I do realize that longer laterals will increase production, but the decline rate should be the same none the less.

EOG or anyone else could not economically survive with wells like this one. But I believe that EOG is looking at this as a "test well" to monitor AC reservoir performance in this area. Which may explain the apparent lack of artificial lift installation.

Or they have opted to not spend any more $$$ on this well.

Remember that this was the FIRST AC Hz Frac well in this part of the trend (Louisiana). I will tell you that the first wells in most hz frac plays are far from being "average" (and on the poorer side of economics). Just the nature of the Hz D&C beast!

Key to improvements?

Longer laterals, toe up vs toe down, landing zone selection and keeping laterals in zone, optimum cement jobs, improved frac approaches (perf cluster spacing, proppant volumes and types, fluid types and concentrations, diverter usage, etc.).

And of course apply all these variables to the heterogeneity of the AC reservoir across the area.

Decline rates will vary based on all the aforementioned factors.

Thanks Rock Man for your observations and comments.

I think $100 per barrel of crude would be the most helpful.

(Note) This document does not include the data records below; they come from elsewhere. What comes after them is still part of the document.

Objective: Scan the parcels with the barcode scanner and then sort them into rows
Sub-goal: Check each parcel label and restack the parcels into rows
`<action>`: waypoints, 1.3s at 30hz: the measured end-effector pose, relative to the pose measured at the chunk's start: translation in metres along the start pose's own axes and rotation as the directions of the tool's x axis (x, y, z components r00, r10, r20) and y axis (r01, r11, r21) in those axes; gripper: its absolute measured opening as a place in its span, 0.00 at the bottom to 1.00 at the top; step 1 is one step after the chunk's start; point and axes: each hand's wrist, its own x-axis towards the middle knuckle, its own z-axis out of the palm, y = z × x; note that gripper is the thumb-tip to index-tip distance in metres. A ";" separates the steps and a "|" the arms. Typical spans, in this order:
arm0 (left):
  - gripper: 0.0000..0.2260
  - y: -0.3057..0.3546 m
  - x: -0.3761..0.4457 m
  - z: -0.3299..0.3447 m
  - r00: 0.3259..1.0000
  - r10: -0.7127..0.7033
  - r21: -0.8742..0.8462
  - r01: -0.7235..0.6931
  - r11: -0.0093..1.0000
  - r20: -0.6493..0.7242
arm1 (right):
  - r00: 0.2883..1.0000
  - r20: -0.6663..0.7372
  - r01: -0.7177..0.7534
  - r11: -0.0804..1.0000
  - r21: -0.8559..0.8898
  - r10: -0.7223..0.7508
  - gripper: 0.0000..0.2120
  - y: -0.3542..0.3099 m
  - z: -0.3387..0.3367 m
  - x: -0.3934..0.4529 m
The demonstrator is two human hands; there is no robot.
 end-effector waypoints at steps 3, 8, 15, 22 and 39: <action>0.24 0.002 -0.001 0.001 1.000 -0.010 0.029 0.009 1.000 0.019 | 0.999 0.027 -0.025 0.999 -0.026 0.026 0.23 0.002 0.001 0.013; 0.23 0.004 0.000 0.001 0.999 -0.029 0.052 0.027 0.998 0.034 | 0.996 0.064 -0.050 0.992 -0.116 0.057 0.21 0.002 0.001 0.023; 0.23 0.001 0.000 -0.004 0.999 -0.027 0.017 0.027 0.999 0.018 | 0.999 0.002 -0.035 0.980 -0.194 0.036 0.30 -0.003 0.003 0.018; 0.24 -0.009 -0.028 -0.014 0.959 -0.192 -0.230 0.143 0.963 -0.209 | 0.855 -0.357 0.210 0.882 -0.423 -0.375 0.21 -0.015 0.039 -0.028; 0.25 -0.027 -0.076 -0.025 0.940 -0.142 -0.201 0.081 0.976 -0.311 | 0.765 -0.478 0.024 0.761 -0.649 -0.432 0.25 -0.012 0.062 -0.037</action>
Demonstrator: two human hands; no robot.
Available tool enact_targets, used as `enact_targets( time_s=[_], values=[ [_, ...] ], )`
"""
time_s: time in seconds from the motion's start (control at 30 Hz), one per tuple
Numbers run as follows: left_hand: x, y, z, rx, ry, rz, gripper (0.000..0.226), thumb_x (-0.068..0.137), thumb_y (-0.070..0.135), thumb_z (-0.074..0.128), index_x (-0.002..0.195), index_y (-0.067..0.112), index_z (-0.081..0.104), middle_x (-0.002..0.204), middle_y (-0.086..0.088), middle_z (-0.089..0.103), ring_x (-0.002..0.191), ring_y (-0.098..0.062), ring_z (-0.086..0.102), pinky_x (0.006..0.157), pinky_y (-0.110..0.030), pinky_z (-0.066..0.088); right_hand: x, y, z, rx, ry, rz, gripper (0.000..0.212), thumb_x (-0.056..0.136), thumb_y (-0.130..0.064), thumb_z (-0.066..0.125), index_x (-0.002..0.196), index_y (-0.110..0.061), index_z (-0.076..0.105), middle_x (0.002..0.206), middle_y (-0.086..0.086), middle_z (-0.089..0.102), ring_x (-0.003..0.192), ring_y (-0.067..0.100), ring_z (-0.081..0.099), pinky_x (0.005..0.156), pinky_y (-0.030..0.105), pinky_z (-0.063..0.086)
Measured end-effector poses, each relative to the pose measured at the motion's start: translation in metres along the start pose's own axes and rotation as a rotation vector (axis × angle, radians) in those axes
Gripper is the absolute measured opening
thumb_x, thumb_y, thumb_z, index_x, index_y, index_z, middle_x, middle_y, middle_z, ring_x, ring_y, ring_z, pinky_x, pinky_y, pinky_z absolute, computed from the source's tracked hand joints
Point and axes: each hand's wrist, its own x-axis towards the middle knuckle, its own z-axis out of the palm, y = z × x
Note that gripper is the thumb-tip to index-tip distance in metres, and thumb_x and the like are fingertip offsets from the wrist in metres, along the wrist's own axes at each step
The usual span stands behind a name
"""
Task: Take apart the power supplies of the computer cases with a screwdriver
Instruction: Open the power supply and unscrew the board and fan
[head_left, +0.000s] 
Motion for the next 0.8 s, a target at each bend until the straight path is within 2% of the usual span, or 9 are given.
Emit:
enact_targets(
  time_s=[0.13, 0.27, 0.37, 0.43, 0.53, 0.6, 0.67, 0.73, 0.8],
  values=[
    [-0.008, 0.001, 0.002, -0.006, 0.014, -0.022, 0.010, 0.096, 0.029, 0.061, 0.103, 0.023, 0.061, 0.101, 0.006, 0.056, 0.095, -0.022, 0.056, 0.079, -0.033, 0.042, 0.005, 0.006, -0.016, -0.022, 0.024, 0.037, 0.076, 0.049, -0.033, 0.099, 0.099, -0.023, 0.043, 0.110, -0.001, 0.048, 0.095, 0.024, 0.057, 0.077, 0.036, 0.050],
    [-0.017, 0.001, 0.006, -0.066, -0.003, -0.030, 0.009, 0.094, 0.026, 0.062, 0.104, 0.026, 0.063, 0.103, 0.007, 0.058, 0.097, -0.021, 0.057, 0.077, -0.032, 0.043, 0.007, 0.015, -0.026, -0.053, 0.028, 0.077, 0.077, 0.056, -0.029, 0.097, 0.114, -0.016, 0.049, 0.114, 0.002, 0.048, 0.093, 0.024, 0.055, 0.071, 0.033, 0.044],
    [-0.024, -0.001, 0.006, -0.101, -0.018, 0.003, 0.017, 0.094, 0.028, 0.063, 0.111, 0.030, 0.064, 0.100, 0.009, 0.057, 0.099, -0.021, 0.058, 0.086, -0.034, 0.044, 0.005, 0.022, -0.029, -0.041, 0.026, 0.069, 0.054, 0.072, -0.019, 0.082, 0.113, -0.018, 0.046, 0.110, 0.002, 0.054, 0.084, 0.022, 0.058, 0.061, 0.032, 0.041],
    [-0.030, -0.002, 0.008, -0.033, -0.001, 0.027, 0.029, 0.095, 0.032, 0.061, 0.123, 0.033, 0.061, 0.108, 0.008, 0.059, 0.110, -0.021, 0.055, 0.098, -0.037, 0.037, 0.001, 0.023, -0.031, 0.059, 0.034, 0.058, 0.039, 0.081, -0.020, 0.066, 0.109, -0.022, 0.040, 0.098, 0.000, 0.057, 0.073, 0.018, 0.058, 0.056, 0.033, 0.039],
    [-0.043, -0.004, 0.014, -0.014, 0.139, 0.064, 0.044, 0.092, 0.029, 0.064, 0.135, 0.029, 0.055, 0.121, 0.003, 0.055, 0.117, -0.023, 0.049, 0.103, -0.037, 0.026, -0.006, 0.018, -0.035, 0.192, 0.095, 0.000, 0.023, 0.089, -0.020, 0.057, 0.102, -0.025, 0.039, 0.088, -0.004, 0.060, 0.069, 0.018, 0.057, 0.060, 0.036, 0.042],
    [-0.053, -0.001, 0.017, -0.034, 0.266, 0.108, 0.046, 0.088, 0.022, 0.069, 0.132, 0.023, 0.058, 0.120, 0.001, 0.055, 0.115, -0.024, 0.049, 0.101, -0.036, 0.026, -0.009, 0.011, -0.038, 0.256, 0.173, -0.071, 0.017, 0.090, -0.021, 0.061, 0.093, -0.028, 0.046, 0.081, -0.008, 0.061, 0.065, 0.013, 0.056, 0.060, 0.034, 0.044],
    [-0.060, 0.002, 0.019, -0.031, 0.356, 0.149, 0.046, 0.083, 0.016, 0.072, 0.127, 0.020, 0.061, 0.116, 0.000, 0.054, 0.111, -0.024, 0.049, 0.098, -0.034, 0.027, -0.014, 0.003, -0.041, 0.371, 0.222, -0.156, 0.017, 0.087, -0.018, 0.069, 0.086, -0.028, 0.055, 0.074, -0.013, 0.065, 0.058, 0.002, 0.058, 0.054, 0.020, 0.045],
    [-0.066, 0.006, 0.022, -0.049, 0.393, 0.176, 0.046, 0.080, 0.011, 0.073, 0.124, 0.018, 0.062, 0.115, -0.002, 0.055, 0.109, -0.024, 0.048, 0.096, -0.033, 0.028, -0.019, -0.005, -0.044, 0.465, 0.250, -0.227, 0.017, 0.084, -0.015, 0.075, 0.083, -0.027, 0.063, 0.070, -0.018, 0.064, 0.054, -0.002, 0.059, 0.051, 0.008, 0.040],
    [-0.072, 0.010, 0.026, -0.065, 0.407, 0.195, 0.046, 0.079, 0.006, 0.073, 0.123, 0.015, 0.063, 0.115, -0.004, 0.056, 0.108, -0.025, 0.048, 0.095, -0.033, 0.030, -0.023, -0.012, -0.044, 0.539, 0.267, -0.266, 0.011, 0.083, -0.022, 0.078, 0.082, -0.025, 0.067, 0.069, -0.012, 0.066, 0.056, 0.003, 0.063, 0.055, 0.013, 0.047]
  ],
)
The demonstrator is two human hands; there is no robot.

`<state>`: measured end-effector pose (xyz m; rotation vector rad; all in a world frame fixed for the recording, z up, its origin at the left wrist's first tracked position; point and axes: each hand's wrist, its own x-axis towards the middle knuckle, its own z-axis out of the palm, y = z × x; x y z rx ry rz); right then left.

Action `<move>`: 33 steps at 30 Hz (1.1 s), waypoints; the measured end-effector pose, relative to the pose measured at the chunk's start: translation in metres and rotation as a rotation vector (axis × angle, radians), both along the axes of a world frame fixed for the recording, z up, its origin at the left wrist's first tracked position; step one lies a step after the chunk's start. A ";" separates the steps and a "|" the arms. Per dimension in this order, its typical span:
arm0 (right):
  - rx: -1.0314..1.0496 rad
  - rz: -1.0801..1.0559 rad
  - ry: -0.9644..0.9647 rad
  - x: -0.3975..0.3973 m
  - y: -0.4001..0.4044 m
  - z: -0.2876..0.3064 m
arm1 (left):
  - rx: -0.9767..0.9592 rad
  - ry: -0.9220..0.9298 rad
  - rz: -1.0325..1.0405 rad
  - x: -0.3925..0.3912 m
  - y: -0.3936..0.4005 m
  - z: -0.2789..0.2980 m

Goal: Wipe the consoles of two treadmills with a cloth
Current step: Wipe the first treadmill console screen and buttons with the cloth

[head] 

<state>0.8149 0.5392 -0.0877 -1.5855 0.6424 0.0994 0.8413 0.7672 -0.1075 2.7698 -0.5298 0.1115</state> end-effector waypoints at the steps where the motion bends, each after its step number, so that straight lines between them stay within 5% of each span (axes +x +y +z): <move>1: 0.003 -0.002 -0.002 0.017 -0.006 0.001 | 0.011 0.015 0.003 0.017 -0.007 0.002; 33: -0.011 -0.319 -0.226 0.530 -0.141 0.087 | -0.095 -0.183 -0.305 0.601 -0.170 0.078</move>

Higher prices always help - but my experience is that they tend to come with higher operating costs (D&C). But overall a good thing for sure.

In today's climate, it is hard to figure on anything as to O&G prices over time. Stability would be nice

I don't recall but did they drill this well underbalanced or did they drill them conventionally as Anadarko did a few years back?